Wniosek mam jeden. Gdyby oglądali więcej discovery to by przeżyli.
no zgadzam się . ;d skakali do płytkiej wody , czasmai było widać że stoja w wodzie i tylko ruszają rekami .;/ ten gosciu chciał wejsc pierwszy bo najwazniejszy . tez się zastanawaiła dlaczego najlżejsza laska nie weszła pierwsza . a co do trzecigo akapitu too ten jeden zrobiił mega glupio ze sie sapał do tego co chciał zrobić cos w tym JACHCIE . ;D
Woda płytka nie była. Tzn. może w czasie kręcenia zdjęć, ale trzymajmy się "fabuły".
Przeraził się, bo jedna dziurka w tym jachcie za kilka-naście/dziesiąt milionów to więcej niż zdoła zarobić przez całe życie. Głupie maksymalnie, zwłaszcza że już jeden miał uszkodzoną czaszkę, ale gość liczył na to, że wymyślą coś innego - nie wiedział że przez to zabije kumpla a potem przyczyni się do śmierci całej reszty.
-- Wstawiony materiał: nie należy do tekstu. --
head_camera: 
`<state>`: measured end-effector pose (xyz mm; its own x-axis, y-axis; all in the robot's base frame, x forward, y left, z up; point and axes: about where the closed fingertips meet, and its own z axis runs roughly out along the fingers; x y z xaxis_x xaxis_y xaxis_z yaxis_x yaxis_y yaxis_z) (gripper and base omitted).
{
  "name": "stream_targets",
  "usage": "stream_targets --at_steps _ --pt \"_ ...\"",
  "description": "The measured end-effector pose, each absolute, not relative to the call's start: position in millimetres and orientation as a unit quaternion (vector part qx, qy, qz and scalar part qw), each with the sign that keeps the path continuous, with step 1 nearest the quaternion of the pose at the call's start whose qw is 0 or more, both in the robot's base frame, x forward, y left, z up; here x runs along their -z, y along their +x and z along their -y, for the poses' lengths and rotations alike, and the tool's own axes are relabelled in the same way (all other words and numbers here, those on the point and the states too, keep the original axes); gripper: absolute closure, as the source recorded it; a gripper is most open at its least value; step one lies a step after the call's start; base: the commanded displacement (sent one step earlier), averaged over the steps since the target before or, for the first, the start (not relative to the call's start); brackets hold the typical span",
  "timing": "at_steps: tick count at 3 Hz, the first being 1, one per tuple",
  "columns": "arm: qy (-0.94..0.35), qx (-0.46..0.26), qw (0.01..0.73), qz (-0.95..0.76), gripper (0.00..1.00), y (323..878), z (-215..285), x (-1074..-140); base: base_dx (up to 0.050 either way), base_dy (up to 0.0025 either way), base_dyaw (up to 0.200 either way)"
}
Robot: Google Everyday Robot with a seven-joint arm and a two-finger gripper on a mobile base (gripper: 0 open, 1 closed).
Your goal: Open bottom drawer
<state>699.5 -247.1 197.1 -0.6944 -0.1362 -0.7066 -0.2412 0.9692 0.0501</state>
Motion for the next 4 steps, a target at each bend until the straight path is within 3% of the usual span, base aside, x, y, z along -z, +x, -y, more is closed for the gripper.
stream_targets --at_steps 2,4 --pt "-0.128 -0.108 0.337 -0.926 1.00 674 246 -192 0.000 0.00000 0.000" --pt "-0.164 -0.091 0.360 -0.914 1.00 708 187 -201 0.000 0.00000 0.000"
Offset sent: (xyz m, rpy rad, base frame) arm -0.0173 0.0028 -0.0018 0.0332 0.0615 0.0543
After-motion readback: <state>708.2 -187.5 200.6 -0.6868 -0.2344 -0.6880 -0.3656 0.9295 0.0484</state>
Nawiasem mówiąc ja oglądając ten moment myślałam, że on próbuje go powstrzymać dlatego, że gość wali tak mocno i zaraz złamie ten nóż i zostaną bez opcji, a nie że jachtu szkoda...
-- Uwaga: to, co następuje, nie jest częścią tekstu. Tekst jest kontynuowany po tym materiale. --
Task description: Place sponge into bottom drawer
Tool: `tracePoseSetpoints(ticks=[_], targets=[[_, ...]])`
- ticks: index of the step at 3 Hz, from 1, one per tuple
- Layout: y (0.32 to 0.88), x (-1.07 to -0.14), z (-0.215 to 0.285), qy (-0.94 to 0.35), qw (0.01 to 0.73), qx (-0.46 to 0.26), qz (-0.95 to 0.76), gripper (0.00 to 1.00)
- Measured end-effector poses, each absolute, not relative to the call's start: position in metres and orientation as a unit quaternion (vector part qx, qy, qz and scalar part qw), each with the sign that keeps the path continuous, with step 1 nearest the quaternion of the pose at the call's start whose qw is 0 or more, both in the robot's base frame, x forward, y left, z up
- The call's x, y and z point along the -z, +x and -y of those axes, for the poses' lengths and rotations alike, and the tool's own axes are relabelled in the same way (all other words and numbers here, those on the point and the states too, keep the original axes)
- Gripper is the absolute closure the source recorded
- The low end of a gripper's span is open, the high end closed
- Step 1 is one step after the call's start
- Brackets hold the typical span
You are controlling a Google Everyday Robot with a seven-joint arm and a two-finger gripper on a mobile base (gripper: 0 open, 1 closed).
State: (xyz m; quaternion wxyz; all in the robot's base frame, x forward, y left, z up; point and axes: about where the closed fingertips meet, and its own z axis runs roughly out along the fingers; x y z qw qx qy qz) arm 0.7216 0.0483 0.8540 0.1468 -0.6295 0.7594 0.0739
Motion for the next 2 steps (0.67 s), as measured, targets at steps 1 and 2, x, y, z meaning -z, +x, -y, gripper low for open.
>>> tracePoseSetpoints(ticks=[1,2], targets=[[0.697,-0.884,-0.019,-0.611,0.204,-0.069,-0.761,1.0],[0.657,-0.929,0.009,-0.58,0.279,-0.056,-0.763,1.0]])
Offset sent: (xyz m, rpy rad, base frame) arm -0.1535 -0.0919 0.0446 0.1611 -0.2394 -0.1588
niestety discovery by im nie pomogło - moim zdaniem :)
jak już napisałaś w stresach, w szoku, w sytuacjach kryzysowych ludzie nie myślą racjonalnie. Tu by im prędzej może jakaś yoga pomogła, jakieś metody relaksujące czy jak... człowiek spokojny i nie zagrożony stanie, siądzie zastanowi się i przeanalizuje a tak to dzieje się wszystko tak jak na filmie, różne charaktery, różne progi wytrzymałości psychicznej itd...
ale film dobry jak na ten gatunek, trzyma w napięciu i już od skoku do wody jest na co popatrzeć i nad czym pomyśleć...
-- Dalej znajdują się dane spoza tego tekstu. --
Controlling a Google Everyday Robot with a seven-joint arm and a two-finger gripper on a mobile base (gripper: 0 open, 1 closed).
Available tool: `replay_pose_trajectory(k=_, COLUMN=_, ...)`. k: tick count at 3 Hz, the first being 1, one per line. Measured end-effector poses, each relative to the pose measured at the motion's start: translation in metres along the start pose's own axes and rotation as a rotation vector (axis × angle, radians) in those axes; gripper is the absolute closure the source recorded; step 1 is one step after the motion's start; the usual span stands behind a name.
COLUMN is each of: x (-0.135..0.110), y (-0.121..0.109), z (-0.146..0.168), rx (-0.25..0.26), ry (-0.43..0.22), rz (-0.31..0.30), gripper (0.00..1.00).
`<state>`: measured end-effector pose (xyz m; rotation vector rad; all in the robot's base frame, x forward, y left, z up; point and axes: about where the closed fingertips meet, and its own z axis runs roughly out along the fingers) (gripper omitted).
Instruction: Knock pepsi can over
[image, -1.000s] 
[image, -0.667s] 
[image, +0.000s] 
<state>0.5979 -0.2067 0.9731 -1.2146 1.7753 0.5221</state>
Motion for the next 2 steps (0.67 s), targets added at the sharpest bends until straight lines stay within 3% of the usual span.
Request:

Tak ale pomysł z lina z bielizny, czy tam bikini od razu przyszedł mi do głowy po pierwszym nieudanym skoku, więc wtedy nie było jeszcze aż takiej stresowej sytuacji.
Też gdy zrobili tą linę, chwyciłem się lekko za głowę myślac, zamiast puścić chociażby tą leciutką blonynkę po tej linie zamiast tego ''byka''.
Ale pomysł tego oszusta na końcu był całkiem trzeźwy, lecz gdyby nie ''pluł się'' o uszkodzenia łodzi, więcej osób by przeżyło.
Ale mimo wszystko film oglądało mi się dobrze, więcej akcji niz w 1 więc o oczko wyżej 7/10.
Sory za niezbyt składną wypowiedź ale byłem akurat po seansie, i nie chciałem niczego pominąć ;)
Mowicie o tym co mogliby zrobić bohaterowie żeby się uratować. Ja jak obejrzałam pierwsze minuty filmu to pomyślalam sobie, że przecież jakby jeden koleś drugiego wziął "na barana" to by się dostali (moim zdaniem bez problemu). Czemu nie wpadli na taki pomysł?
Nie da się tak wziąć kogoś "na barana" nie mając pod stopami żadnego oparcia, po prostu zanurzyli by się bardziej w wodzie. Gdzieś tu były też rozważania na temat ewentualnego zrobienia takiej ludzkiej piramidy z użyciem tego dmuchanego delfina (chyba delfina), ale on przecież pękł, kiedy próbowali coś tam z nim robić. Gdyby była możliwość trzeźwego przemyślenia sytuacji, to pewnie by się im udało, ale wystarczy, że jedna osoba wpadnie w panikę by spanikowały też kolejne - a to właśnie panika ich zabiła, nie to, że znaleźli się w wodzie bez możliwości wyjścia na powierzchnię.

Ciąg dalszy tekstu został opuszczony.